On Thu, Sep 8, 2016 at 1:22 AM Dr. Hirn <drhirn(a)gmail.com> wrote:
Hi Chad,
So Cirrus will index file contents for which we
have a media handler
defined.
Right now, Pdf and Djvu files have specific media handlers that can
extract
their text contents.
Do I have to configure something more? My uploaded pdf don't get indexed.
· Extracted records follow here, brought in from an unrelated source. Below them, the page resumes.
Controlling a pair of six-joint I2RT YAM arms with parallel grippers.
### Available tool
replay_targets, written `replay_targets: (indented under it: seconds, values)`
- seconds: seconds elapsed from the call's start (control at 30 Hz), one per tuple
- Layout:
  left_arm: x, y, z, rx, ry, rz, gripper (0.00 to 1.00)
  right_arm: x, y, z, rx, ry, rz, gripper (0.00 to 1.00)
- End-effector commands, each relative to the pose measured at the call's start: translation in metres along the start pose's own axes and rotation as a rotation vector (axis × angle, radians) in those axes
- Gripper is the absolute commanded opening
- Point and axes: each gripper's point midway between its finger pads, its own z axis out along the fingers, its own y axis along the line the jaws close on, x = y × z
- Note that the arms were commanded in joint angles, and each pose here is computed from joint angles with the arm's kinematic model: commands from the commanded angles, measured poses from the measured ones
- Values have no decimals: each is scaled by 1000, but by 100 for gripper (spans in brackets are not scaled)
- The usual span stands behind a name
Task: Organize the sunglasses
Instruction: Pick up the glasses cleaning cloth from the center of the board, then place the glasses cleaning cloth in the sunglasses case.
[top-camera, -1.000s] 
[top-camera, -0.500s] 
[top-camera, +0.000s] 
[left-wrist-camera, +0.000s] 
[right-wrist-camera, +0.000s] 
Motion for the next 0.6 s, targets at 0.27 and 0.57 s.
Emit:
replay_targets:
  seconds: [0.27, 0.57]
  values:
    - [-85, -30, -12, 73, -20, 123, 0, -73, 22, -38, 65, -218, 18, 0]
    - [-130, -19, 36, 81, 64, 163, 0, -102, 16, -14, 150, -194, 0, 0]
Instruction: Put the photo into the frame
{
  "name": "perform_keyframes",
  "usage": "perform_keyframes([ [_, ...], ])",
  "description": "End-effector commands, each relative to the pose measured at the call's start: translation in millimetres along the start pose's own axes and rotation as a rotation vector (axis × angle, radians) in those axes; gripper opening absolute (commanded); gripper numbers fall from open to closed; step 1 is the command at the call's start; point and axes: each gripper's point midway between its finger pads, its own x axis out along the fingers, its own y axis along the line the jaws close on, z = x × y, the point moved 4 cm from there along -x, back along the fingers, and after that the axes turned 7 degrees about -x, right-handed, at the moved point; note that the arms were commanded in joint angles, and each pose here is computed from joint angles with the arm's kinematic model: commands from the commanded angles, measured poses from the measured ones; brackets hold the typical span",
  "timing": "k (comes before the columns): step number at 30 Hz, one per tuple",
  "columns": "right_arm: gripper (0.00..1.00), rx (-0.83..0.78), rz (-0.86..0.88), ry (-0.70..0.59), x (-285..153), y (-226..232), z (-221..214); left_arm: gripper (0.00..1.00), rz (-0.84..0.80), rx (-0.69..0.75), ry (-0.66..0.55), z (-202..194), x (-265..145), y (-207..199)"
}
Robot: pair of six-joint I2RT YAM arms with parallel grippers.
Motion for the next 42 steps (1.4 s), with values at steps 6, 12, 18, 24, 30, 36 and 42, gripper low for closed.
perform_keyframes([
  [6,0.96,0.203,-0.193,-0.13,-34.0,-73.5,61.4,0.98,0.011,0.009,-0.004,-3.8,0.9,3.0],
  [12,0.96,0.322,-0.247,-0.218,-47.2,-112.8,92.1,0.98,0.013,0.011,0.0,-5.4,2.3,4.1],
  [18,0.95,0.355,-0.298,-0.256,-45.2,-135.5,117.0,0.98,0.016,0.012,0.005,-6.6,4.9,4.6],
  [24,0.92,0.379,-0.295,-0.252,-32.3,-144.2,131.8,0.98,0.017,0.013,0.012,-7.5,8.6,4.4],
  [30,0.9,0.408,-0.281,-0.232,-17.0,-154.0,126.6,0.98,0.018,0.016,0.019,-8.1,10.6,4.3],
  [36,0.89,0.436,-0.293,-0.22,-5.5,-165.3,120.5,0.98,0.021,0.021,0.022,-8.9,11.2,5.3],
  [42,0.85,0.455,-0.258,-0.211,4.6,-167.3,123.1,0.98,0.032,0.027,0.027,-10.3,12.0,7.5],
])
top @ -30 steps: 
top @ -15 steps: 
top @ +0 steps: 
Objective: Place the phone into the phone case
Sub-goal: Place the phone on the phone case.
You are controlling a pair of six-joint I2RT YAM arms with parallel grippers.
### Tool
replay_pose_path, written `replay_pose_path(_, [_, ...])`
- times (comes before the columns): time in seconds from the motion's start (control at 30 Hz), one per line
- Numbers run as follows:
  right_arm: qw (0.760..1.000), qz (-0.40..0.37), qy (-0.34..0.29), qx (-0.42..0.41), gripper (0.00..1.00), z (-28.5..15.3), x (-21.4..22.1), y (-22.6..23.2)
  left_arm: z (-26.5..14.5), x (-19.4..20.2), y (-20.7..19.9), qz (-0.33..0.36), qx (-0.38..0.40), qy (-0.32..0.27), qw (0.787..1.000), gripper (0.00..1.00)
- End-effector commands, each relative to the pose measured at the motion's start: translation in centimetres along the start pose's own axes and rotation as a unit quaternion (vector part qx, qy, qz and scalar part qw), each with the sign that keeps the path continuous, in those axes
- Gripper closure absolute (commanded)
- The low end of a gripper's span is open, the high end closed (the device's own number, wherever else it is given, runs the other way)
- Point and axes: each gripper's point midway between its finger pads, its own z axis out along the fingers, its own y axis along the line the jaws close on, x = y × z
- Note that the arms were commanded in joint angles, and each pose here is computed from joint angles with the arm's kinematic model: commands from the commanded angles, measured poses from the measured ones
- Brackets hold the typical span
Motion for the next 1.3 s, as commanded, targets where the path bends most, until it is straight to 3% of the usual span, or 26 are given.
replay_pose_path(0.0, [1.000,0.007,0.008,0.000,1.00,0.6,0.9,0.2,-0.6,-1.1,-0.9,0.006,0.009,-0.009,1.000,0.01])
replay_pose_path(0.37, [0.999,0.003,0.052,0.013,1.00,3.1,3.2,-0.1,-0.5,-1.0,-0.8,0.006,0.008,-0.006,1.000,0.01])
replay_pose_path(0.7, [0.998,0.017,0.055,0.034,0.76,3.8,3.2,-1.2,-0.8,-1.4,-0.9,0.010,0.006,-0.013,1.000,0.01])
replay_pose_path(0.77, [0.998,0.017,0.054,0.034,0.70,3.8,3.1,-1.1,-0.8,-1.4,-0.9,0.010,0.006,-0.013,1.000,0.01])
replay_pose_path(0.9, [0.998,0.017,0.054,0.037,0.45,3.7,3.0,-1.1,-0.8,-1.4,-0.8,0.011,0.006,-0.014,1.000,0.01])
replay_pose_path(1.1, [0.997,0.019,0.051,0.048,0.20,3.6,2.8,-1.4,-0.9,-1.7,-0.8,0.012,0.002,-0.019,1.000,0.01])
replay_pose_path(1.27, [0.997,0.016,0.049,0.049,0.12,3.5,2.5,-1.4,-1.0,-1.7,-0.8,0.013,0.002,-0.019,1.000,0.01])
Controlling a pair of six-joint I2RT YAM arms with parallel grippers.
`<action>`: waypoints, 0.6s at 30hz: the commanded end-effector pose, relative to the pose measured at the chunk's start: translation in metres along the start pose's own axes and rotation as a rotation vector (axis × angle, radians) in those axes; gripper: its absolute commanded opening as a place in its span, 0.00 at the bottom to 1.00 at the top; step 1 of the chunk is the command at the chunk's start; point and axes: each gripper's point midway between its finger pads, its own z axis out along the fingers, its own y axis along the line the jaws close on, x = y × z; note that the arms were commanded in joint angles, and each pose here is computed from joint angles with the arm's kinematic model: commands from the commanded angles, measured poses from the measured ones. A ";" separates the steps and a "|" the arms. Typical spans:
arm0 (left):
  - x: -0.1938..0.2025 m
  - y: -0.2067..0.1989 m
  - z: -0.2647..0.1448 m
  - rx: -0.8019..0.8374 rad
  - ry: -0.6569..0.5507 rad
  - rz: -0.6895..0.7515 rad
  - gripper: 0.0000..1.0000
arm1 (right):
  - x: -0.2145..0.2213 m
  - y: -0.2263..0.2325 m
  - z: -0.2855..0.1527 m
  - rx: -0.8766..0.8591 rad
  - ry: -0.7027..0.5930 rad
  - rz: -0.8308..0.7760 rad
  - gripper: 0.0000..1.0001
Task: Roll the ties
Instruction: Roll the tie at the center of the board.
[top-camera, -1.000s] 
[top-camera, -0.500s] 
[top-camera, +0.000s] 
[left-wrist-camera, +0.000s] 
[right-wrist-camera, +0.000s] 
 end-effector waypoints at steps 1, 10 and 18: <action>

The relevant lines in my LocalSettings.php:
wfLoadExtension( 'Elastica' );
require_once "$IP/extensions/CirrusSearch/CirrusSearch.php";
$wgCirrusSearchServers = array('xxx.xxx.xxx.xxx');
$wgSearchType = 'CirrusSearch';
Do you have the PdfHandler extension installed as well? If that's installed
then this should Just Work without any additional configuration. Unless
something has changed recently....
If you have an
additional media type you want to extract text from,
that's
what
would need implementing.
Any hints on that?
Sure. We've got a class in MediaWiki called ImageHandler. Media types that
require special handling have a subclass of that. Here's the ones for PDF
and
DjVu for example:
https://phabricator.wikimedia.org/diffusion/EPHD/browse/master/PdfHandler_b…
https://phabricator.wikimedia.org/diffusion/MW/browse/master/includes/media…
If you wanted to index, say, Word documents, you'd need a similar class in
an extension
to provide that support (there might be an extension for word docs already,
I dunno).
-Chad